La legge votata in Senato viola l’art 3 della costituzione.
Insieme ai mafiosi festeggiano inquinatori ed eco criminali. A rischio i processi dell’Aquila e di Messina
“A questo punto bisogna organizzare una rivolta morale dei cittadini. Il disegno di legge sul processo breve, che bisognerebbe chiamare ‘annulla
processi’, non solo è un attacco durissimo alla democrazia italiana ma rappresenta un vero e proprio scippo all’articolo 3 della nostra
Costituzione che recita ‘la legge è uguale per tutti’: con il voto di ieri in Senato, invece, si stabilisce che la ‘legge è uguale per tutti
tranne che per Silvio Berlusconi”.
Lo afferma il Presidente Nazionale dei Verdi Angelo Bonelli che aggiunge: “Con le norme approvate ieri dal Senato non solo festeggeranno migliaia di mafiosi e criminali che resteranno impuniti ma anche gli inquinatori e gli eco criminali”.

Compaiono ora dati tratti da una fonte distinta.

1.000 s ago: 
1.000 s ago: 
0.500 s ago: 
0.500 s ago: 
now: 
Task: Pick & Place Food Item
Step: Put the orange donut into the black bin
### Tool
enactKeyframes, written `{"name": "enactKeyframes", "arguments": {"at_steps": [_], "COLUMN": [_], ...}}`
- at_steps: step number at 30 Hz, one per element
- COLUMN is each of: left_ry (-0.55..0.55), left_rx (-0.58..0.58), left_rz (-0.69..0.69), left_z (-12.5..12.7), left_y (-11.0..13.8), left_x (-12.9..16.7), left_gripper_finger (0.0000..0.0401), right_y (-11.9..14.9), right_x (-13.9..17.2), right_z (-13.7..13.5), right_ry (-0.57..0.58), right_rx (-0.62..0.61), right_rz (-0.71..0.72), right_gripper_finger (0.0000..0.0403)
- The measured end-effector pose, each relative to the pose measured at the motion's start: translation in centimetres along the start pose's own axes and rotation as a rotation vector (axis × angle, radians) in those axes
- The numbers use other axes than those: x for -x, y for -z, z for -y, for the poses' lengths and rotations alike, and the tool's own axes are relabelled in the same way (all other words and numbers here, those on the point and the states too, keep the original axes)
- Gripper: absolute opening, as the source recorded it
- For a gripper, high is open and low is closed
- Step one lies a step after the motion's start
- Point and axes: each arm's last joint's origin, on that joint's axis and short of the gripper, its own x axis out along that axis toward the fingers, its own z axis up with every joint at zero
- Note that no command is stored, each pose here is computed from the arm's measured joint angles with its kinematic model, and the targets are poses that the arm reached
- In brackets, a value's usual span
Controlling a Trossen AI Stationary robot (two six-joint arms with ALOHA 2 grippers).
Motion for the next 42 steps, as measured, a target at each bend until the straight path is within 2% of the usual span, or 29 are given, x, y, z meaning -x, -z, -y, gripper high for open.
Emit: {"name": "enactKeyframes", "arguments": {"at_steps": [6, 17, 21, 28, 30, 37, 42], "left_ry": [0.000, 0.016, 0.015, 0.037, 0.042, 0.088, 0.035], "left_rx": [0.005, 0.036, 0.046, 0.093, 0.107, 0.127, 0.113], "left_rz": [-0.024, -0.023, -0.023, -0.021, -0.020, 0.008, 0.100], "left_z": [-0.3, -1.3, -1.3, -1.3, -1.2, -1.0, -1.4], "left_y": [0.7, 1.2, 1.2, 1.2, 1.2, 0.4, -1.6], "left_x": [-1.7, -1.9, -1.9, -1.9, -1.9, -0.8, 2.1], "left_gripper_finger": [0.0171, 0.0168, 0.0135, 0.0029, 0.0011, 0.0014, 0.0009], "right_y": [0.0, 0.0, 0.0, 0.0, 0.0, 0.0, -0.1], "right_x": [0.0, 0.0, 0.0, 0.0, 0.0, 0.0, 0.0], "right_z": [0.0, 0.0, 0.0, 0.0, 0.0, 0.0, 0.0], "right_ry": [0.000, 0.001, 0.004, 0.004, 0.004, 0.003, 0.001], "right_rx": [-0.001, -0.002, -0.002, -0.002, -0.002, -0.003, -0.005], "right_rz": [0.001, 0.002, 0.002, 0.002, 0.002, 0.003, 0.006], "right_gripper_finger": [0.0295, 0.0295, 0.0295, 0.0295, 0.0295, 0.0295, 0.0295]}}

Tra i tanti processi per crimini o catastrofi ambientali che potrebbero subire uno stop ci sono quelli per il crollo della Casa dello Studente a L’Aquila e per la frana di Messina che ha fatto decine di morti”
“La vera riforma di cui la nostra giustizia dovrebbe mettere al centro i bisogni dei cittadini e non i processi del premier e dovrebbe prevedere
l’aumento delle piante organiche dei magistrati e dei cancellieri, maggiori risorse per la giustizia e investimenti per l’informatizzazione e la digitalizzazione dei tribunali. Ma di tutto questo non si parla perché c’è la evidente volontà di creare il caos giudiziario”.